Nearly every hospice surveyed by LeadingAge and BerryDunn (98%) said that the workforce shortage has had a negative or “extremely negative” impact on their organization, according to the report. Close to 8-10% claimed that at least 20% of their registered nurse positions are currently unfilled.

While most health care organizations have seen a rise in turnover during the pandemic, hospices seem to be having a rougher go, the survey found.

Most reported turnover rates of 16% to 20% during the past 12 months.

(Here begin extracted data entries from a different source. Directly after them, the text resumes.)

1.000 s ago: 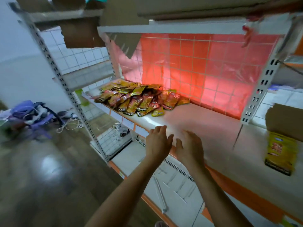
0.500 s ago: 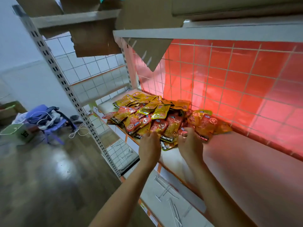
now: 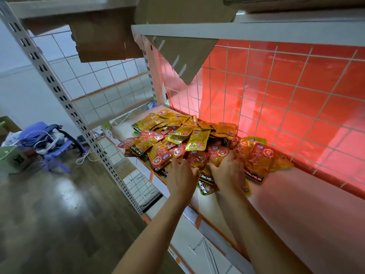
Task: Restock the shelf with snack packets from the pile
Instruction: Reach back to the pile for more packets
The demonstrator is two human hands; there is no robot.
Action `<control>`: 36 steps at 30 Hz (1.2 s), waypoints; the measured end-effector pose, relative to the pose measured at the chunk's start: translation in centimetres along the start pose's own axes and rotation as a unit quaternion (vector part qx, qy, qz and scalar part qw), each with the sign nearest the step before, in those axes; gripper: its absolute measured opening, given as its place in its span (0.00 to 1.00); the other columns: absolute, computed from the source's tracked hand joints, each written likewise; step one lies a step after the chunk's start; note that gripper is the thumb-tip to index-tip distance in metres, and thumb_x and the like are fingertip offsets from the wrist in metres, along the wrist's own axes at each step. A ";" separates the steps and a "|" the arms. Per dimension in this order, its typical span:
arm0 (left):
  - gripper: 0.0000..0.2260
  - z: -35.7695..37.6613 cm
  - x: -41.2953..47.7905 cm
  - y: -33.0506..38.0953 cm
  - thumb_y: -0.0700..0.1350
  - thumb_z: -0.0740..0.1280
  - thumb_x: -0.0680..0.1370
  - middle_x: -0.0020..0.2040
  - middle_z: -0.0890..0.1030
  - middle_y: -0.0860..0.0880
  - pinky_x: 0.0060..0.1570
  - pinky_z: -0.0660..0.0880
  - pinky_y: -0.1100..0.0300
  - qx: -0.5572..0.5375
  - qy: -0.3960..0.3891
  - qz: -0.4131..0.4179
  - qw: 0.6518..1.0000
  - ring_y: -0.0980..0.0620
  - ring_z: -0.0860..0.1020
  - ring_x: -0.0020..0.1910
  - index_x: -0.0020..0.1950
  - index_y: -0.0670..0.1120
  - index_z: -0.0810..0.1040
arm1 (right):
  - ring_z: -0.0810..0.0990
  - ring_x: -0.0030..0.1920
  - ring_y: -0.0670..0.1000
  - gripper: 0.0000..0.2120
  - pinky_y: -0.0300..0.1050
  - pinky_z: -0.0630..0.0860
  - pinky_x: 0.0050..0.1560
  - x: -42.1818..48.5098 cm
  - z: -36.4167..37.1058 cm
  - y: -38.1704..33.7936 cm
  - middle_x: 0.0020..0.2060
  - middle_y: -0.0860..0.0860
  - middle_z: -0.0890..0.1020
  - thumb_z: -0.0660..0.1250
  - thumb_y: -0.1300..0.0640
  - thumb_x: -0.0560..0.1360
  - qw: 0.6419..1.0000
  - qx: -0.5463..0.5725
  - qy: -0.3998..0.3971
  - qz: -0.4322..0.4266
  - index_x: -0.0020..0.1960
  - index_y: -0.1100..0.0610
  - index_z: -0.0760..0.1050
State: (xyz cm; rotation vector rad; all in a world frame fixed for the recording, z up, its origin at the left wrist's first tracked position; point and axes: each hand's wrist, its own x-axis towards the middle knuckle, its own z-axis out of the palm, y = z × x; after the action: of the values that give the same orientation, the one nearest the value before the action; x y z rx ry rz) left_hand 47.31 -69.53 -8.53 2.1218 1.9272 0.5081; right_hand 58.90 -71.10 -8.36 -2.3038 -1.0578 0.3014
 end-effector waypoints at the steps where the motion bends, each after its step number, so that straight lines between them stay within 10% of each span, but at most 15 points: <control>1: 0.20 0.1 0.0 0.1 0.57 0.66 0.77 0.59 0.73 0.44 0.52 0.72 0.54 -0.003 0.002 -0.004 1.000 0.45 0.72 0.59 0.58 0.43 0.74 | 0.71 0.63 0.60 0.38 0.51 0.72 0.56 0.1 -0.1 0.1 0.60 0.60 0.74 0.74 0.43 0.67 1.000 0.006 -0.003 0.004 0.66 0.61 0.61; 15: 0.18 0.0 -2.9 3.8 0.53 0.73 0.72 0.43 0.80 0.50 0.45 0.76 0.54 -0.248 -0.028 0.003 0.968 0.48 0.80 0.46 0.55 0.45 0.74 | 0.77 0.54 0.62 0.16 0.48 0.72 0.49 -3.3 -4.7 4.7 0.54 0.58 0.80 0.67 0.59 0.73 0.980 0.191 0.034 0.040 0.60 0.57 0.70; 19: 0.12 0.0 -5.2 5.2 0.51 0.73 0.72 0.33 0.78 0.51 0.35 0.71 0.56 -0.302 -0.033 0.035 0.952 0.46 0.78 0.36 0.39 0.45 0.75 | 0.78 0.55 0.61 0.18 0.49 0.73 0.52 -5.6 -7.4 6.8 0.55 0.58 0.80 0.66 0.60 0.73 0.973 0.218 0.051 0.052 0.63 0.56 0.70; 36: 0.11 1.2 -22.8 12.9 0.53 0.73 0.72 0.41 0.83 0.54 0.40 0.77 0.62 -0.411 -0.205 0.095 0.883 0.53 0.81 0.41 0.50 0.49 0.79 | 0.79 0.57 0.56 0.20 0.42 0.72 0.53 -19.7 -18.8 18.4 0.59 0.56 0.79 0.66 0.62 0.76 0.943 0.251 0.171 0.136 0.67 0.58 0.69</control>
State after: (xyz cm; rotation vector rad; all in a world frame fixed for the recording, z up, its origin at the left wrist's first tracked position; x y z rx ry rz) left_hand 57.85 -93.47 -6.77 1.6560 1.0013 0.6866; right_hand 65.25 -103.17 -4.81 -1.9356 -0.4226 0.2314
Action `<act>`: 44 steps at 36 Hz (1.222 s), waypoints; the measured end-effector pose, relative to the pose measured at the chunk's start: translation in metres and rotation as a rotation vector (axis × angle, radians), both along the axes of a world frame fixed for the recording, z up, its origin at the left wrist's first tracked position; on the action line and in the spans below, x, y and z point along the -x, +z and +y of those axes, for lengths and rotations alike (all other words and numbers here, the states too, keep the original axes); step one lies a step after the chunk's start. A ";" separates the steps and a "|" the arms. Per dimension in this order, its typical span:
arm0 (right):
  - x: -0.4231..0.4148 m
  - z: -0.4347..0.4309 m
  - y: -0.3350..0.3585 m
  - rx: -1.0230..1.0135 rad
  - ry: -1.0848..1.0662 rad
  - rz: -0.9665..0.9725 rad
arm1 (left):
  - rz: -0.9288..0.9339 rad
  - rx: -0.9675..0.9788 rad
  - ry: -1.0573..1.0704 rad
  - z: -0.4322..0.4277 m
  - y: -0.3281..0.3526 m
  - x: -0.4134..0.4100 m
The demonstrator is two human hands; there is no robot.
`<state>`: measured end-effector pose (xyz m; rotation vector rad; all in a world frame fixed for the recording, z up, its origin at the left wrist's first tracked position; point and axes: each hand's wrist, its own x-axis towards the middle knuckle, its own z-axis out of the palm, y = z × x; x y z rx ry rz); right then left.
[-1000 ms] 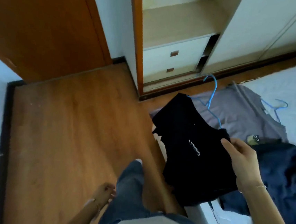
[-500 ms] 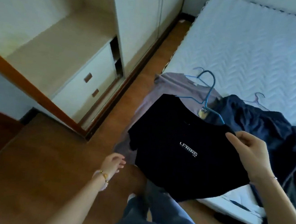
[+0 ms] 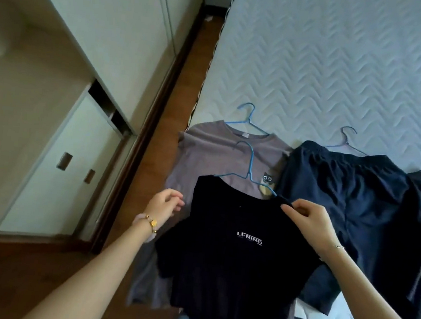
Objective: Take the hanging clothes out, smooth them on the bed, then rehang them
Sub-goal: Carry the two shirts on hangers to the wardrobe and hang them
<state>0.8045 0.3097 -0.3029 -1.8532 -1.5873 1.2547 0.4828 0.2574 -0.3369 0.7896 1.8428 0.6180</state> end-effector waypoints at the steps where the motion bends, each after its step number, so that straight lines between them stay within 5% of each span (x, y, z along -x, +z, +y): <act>1: 0.000 0.009 -0.011 0.014 -0.004 -0.011 | 0.018 0.008 -0.024 0.017 -0.007 0.002; 12: -0.003 0.097 -0.170 0.006 -0.007 -0.345 | 0.406 -0.074 -0.325 0.231 -0.139 0.025; 23: -0.008 0.106 -0.267 0.068 -0.080 -0.542 | 0.848 -0.085 -0.729 0.351 -0.228 0.020; 28: -0.013 0.113 -0.274 0.095 -0.061 -0.534 | 0.907 -0.088 -0.645 0.365 -0.237 0.014; 44: -0.006 0.095 -0.238 0.195 -0.120 -0.406 | 0.509 -0.233 -0.391 0.288 -0.151 0.009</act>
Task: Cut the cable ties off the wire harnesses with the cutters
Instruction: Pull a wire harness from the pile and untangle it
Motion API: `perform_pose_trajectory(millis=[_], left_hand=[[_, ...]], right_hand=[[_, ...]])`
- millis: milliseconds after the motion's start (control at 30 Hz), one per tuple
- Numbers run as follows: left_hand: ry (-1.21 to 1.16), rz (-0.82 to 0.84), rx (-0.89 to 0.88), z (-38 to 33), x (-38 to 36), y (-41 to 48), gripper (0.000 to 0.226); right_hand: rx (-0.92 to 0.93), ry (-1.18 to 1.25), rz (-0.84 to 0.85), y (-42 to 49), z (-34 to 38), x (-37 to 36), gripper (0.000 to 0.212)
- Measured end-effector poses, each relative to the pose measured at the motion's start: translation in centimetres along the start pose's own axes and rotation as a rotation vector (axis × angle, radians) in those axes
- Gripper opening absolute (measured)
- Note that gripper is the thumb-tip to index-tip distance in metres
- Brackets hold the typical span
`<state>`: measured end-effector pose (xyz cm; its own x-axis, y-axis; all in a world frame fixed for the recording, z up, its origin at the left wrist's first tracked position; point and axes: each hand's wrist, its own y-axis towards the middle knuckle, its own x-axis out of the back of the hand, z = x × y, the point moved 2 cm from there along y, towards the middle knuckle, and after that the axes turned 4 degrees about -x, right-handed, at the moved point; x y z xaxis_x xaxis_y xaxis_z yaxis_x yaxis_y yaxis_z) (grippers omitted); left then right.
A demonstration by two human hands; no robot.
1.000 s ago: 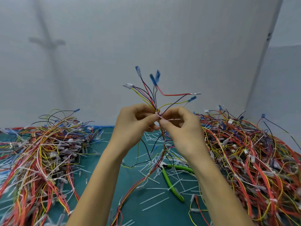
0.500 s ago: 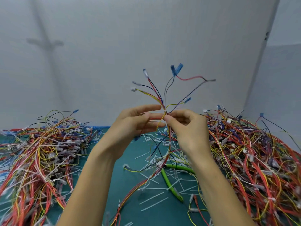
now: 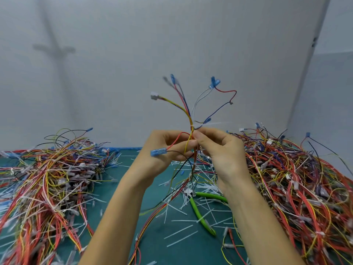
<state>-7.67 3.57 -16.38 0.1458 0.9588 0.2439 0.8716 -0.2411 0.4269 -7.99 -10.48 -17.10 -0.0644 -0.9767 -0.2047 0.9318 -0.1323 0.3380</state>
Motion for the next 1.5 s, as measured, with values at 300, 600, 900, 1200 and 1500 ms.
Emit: perform_pose_trajectory(millis=[300, 600, 900, 1200, 1500], left_hand=[[-0.172, -0.356, -0.045, 0.2, 1.3, 0.4, 0.004], [-0.266, -0.454, -0.09, 0.0, 3.0, 0.0, 0.007], [-0.294, -0.49, -0.03, 0.7, 3.8, 0.2, 0.008], [-0.099, -0.573, -0.075, 0.6, 4.7, -0.2, 0.01], [0.298, -0.575, -0.167, -1.1, 2.7, -0.4, 0.014]], right_hand=[[0.03, -0.128, 0.074, -0.1, 1.1, 0.3, 0.018], [0.032, -0.584, 0.153, 0.2, 0.7, 1.1, 0.012], [0.027, -0.357, 0.046, 0.6, 0.1, 1.4, 0.02], [0.422, -0.359, -0.046, -1.2, 2.4, -0.1, 0.016], [0.307, -0.763, 0.193, -2.5, -0.1, -3.5, 0.026]])
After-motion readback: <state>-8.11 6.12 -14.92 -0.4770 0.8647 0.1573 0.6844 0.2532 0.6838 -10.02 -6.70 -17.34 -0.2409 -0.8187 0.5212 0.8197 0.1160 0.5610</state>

But more home health agencies than hospice agencies had turnover rates of less than 10%, while more hospice agencies had turnover rates of 30% or higher.

Agencies to some extent have helped mitigate the risk of turnover by bolstering their cadre of social workers, who can take on more of the conversations and other support that in their absence would fall on nurses.

Shifting other nonclinical responsibilities for nurses to other employees also appeared to slow nurse turnover, with scheduling as one of the main tasks identified.

But the biggest determinant was compensation.

Even though hospices have been gradually increasing clinicians’ pay during the pandemic — with some also offering signing or retention bonuses — larger providers such as health systems have been able to offer more.

Hospice worker wage and salary increases ranged from 3% to 6% during the last two years. Admission liaisons, nurses, aides and IT staff saw the largest increase, according to the National Association of Home Care & Hospice (NAHC).

“Right now caregivers that have left the home care space, specifically private duty, have left for more wages,” Aveanna Healthcare Holdings (NASDAQ: AVAH) CEO Tony Strange recently said at the RBC Capital Markets Global Healthcare Conference. “We need to make sure that we continue to press [reimbursement] rates in order to pass those wages down to caregivers to entice them back into the home care space.”

LeadingAge and BerryDunn surveyed more than 1,000 home health and hospice sites to compile these data, which was collected over a 12-week period between September and December 2021. Organizations responded via online survey software, online polling, verbal interviews, and submitted paper survey responses.

The survey was field tested twice and refined using input from hospice agency leaders, according to LeadingAge.